What needs to be done: Copy out only the lines running from the one that contains "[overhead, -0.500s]" through the end of the listing. Pictures stay out.
============================================================
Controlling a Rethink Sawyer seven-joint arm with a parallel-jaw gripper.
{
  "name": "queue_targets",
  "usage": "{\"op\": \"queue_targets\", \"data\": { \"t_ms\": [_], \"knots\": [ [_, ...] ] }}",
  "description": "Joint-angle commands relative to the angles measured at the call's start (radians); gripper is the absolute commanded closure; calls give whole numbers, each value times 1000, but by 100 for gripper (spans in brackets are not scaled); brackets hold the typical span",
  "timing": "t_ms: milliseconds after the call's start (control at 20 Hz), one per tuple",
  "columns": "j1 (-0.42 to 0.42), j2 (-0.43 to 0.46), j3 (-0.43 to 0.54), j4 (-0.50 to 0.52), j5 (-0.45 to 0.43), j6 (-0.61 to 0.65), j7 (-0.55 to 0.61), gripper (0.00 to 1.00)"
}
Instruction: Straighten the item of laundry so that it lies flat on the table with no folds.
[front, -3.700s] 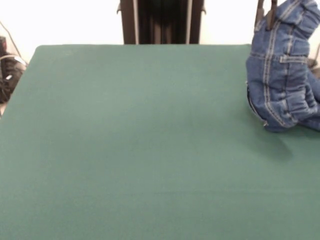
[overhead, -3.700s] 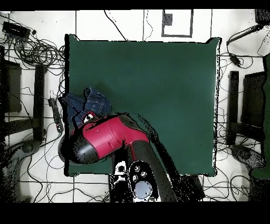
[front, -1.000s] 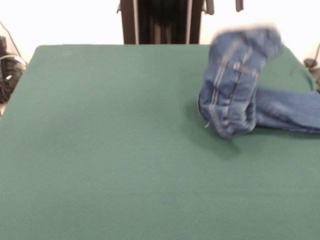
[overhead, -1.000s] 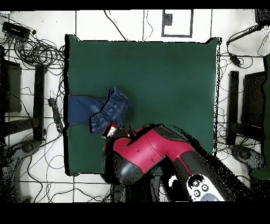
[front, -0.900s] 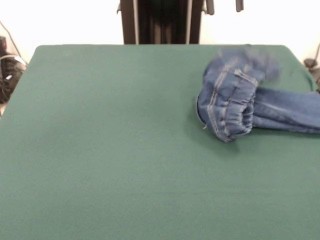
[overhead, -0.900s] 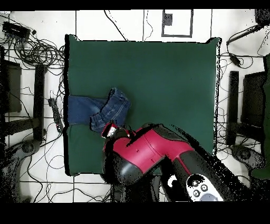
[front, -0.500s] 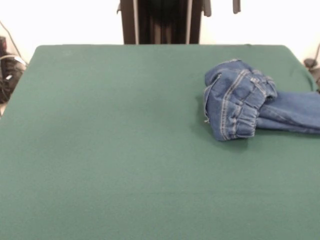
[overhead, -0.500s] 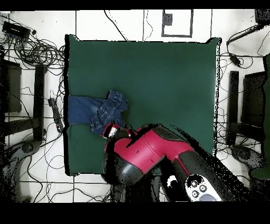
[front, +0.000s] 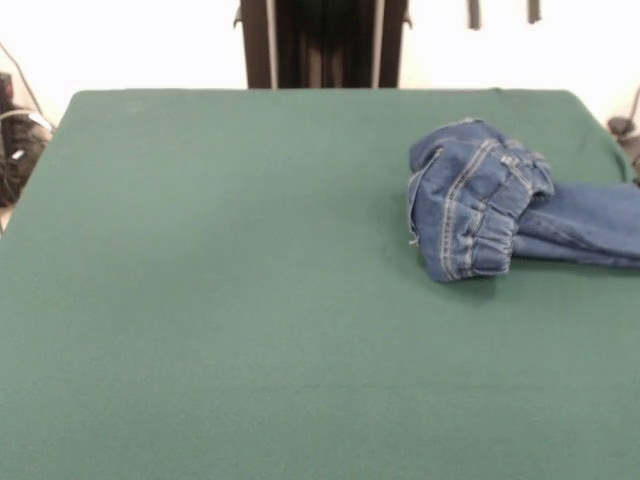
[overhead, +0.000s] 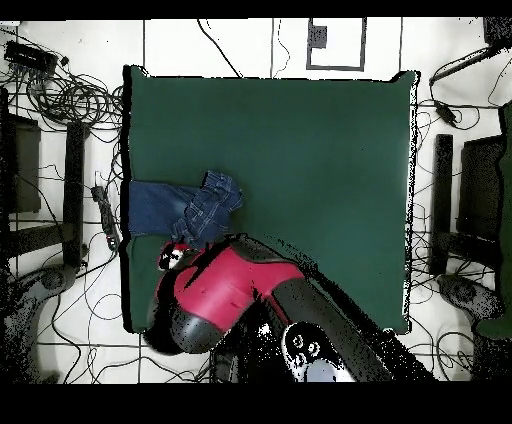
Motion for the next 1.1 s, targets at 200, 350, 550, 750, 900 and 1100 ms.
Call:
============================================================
The answer:
[overhead, -0.500s] 
[front, +0.000s] 
[overhead, +0.000s] 
Motion for the next 1.1 s, targets at 200, 350, 550, 750, 900 and 1100 ms.
Call:

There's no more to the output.